*Task to complete*: Wherever a line in the data below holds "silver", copy that line.

+++ Data for processing +++

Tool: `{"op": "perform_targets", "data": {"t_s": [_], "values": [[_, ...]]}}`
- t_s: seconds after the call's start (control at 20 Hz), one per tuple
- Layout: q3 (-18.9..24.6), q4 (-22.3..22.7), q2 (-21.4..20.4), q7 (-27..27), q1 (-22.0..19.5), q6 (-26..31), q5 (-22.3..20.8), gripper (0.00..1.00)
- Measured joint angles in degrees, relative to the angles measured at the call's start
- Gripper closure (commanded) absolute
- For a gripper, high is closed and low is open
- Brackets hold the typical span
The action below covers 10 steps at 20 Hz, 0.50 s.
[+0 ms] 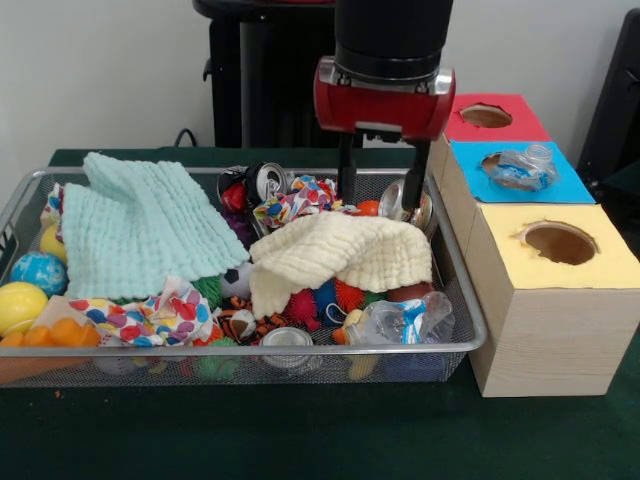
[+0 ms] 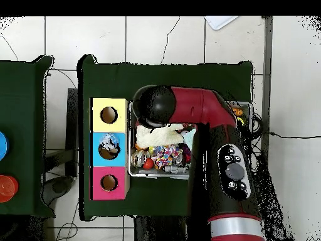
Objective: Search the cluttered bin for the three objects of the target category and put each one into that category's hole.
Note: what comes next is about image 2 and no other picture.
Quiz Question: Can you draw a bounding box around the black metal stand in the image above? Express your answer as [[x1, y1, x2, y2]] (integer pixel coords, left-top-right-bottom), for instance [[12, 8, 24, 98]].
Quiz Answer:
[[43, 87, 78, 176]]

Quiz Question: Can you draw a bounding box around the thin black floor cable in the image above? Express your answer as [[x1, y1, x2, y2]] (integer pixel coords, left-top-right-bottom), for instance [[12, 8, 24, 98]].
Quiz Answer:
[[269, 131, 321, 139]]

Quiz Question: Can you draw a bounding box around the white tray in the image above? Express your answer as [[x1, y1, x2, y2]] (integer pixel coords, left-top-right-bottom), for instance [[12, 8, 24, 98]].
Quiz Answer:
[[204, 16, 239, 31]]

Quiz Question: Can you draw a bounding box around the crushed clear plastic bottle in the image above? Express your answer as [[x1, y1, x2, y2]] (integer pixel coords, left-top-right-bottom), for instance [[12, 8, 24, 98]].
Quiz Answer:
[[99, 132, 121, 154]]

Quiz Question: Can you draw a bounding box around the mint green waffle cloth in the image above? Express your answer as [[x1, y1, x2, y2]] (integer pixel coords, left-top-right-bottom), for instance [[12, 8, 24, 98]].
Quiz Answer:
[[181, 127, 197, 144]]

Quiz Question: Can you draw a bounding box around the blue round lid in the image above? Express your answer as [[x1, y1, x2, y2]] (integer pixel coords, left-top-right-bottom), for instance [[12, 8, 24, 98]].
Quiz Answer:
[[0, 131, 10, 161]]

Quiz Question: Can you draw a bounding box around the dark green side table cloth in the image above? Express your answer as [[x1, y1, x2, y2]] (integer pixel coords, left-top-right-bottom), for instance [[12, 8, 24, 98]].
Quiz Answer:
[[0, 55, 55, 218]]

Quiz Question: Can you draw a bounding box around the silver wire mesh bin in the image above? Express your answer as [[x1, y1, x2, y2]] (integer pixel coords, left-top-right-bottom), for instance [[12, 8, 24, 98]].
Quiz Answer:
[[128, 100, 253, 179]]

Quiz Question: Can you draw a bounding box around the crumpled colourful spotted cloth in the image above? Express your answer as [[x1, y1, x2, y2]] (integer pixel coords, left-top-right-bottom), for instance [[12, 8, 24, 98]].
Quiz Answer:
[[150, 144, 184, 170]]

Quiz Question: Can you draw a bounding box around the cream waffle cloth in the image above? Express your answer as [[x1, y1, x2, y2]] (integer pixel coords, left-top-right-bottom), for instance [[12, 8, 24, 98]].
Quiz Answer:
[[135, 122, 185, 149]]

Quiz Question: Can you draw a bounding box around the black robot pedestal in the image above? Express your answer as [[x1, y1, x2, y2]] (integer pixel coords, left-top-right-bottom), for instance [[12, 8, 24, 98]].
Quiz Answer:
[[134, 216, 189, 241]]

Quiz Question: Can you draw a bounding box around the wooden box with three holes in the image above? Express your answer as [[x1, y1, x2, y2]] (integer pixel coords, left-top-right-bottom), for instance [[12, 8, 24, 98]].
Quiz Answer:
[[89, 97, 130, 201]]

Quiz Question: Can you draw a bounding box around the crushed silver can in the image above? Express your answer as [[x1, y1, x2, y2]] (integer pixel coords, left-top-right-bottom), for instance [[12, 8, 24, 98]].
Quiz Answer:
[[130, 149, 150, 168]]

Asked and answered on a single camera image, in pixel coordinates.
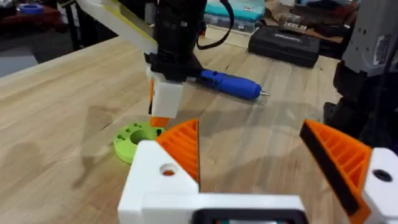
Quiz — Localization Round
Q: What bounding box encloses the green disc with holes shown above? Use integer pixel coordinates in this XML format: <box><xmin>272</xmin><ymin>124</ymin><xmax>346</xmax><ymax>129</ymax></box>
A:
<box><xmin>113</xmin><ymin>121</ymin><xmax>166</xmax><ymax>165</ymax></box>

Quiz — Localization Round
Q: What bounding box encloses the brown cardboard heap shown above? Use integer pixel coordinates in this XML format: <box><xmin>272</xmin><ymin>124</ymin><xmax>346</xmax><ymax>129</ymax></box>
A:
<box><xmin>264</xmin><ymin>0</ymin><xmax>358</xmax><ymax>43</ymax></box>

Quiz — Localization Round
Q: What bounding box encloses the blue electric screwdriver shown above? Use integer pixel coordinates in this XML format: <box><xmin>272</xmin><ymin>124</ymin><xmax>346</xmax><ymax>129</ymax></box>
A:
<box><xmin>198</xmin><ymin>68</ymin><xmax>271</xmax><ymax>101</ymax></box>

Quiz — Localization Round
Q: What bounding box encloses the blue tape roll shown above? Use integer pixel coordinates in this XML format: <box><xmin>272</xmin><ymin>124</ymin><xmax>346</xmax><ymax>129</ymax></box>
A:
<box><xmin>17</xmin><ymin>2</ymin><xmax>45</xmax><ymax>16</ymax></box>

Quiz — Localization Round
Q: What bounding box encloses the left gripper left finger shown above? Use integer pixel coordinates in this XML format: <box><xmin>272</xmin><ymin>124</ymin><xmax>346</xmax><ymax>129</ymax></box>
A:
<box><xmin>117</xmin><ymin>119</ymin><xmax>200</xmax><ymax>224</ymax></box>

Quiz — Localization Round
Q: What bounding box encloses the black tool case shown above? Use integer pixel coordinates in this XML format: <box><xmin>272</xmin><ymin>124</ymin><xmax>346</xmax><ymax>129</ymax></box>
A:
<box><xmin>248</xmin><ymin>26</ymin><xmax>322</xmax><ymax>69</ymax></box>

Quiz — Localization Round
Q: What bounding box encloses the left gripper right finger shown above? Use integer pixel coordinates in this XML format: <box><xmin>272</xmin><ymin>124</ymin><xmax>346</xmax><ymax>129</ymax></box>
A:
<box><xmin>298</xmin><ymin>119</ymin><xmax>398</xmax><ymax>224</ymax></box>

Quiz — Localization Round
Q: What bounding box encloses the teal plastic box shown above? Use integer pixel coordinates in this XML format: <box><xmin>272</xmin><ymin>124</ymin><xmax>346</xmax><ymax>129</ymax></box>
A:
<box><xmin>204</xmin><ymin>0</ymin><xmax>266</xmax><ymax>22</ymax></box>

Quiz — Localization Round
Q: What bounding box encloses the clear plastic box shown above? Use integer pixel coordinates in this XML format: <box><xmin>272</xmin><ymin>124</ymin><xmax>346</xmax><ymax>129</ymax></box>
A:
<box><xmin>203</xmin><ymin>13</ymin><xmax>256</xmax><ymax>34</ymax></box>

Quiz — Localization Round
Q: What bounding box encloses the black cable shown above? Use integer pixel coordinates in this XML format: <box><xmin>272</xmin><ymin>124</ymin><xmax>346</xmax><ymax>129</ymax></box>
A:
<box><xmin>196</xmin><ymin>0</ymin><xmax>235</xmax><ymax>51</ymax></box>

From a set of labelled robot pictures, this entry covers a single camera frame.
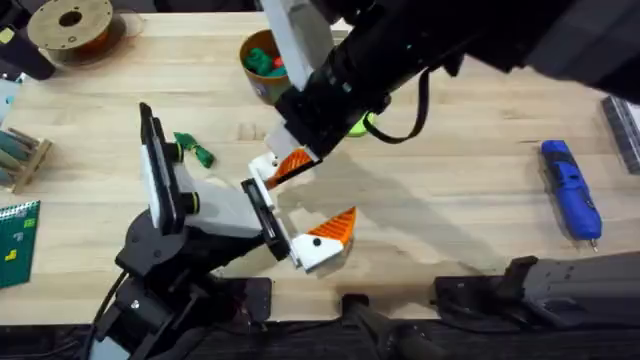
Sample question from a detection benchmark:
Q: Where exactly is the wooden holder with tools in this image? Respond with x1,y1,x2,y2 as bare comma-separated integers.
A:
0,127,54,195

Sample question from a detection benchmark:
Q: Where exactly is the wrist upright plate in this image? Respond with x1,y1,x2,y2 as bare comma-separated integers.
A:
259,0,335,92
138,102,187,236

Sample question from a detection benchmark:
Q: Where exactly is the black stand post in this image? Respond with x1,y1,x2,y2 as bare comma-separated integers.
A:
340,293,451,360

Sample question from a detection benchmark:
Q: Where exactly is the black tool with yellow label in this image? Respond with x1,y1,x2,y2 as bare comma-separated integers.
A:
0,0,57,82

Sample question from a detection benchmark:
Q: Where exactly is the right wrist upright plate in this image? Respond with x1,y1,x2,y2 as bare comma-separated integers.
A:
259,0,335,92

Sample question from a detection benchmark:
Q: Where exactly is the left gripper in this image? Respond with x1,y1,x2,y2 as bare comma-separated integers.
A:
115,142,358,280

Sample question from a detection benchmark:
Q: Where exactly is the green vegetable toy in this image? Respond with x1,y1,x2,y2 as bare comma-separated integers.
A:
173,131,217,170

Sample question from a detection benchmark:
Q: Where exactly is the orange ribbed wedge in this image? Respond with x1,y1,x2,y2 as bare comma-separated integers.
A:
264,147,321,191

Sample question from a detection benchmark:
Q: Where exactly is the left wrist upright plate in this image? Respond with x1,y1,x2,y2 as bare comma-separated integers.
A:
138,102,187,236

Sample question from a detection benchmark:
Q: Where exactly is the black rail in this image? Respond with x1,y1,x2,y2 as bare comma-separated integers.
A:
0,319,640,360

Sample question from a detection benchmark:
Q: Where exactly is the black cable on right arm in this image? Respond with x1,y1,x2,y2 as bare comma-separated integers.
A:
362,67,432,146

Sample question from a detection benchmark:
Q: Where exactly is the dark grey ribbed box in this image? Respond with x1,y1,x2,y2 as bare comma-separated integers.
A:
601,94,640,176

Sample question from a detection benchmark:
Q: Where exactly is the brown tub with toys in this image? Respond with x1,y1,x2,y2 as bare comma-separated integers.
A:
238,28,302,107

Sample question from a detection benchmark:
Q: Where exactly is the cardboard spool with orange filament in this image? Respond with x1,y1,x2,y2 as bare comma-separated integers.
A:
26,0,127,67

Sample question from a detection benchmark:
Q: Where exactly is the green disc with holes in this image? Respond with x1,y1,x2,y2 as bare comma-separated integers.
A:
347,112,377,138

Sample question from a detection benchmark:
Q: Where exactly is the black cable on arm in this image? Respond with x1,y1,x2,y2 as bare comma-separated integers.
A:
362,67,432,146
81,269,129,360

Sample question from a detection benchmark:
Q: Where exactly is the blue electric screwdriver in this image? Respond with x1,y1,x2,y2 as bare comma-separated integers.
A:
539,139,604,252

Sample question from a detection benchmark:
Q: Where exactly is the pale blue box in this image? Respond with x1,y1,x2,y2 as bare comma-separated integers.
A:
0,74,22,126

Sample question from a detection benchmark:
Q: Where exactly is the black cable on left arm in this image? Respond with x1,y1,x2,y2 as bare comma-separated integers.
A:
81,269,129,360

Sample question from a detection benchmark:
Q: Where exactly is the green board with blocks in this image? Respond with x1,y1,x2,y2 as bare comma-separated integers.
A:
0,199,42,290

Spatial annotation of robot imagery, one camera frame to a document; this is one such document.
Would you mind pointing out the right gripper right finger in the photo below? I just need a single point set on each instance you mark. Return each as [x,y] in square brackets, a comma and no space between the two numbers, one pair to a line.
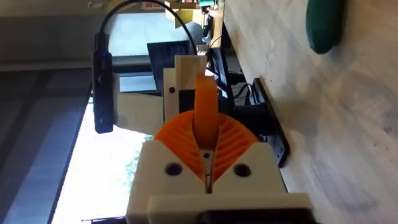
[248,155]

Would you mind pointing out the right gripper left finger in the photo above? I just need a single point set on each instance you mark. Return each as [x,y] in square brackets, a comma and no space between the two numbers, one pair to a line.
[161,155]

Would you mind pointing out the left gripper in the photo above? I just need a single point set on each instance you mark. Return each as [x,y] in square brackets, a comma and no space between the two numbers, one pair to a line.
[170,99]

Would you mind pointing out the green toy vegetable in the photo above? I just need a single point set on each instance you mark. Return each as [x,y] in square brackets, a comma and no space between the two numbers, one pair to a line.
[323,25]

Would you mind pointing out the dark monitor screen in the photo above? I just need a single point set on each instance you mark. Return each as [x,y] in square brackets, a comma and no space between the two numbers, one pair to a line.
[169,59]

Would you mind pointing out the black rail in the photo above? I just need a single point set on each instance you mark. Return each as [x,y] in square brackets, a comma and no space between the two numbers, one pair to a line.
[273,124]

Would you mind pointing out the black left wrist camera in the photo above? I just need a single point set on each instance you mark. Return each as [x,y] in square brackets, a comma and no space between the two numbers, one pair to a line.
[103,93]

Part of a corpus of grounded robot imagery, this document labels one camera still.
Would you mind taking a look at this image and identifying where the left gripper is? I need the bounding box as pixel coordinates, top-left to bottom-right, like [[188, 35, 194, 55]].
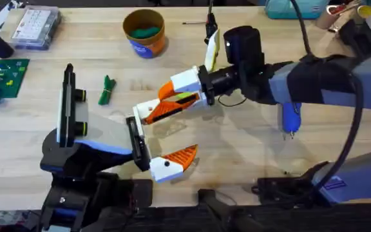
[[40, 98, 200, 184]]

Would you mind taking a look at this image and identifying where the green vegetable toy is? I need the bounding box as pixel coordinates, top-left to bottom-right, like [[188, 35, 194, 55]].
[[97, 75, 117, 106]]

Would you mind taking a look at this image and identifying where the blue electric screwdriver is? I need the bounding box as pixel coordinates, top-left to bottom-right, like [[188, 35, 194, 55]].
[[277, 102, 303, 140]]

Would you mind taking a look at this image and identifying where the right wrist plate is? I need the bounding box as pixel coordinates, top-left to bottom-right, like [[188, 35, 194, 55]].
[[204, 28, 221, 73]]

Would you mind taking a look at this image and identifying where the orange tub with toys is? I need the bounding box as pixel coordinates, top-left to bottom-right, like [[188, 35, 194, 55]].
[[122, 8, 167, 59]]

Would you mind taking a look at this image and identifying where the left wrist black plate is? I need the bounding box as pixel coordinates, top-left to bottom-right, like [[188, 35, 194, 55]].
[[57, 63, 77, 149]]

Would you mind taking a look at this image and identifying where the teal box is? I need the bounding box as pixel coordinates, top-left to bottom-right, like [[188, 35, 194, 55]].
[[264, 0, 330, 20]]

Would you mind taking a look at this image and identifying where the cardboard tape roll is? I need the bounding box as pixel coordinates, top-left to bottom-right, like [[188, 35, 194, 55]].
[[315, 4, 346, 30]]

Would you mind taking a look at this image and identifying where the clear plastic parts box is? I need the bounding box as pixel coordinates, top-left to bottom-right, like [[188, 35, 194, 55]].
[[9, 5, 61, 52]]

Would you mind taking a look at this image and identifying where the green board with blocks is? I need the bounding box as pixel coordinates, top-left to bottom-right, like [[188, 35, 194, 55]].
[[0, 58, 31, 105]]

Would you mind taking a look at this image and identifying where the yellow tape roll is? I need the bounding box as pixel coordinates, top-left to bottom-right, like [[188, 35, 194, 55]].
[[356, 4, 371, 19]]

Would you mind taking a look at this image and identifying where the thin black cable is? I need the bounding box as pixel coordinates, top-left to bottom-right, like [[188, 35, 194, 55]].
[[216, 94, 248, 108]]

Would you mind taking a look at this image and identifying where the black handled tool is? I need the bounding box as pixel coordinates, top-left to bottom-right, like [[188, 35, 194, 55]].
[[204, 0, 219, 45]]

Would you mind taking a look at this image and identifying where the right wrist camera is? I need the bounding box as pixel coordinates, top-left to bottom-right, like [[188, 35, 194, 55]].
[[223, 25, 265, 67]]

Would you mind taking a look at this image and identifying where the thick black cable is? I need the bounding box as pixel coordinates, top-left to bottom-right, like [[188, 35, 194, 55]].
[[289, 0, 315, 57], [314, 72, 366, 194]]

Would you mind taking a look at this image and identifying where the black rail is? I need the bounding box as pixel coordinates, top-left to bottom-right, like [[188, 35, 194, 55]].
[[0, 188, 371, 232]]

+++

*Answer section*:
Quiz Question: Can you draw a bounding box around the silver wire mesh bin in the image above? Express your answer as [[x1, y1, x2, y2]] (integer pixel coords, left-top-right-bottom), for instance [[12, 8, 24, 98]].
Quiz Question: Can you draw a bounding box around the crushed silver can in the image above? Express your answer as [[x1, y1, x2, y2]] (integer pixel coords, left-top-right-bottom), for instance [[12, 8, 24, 98]].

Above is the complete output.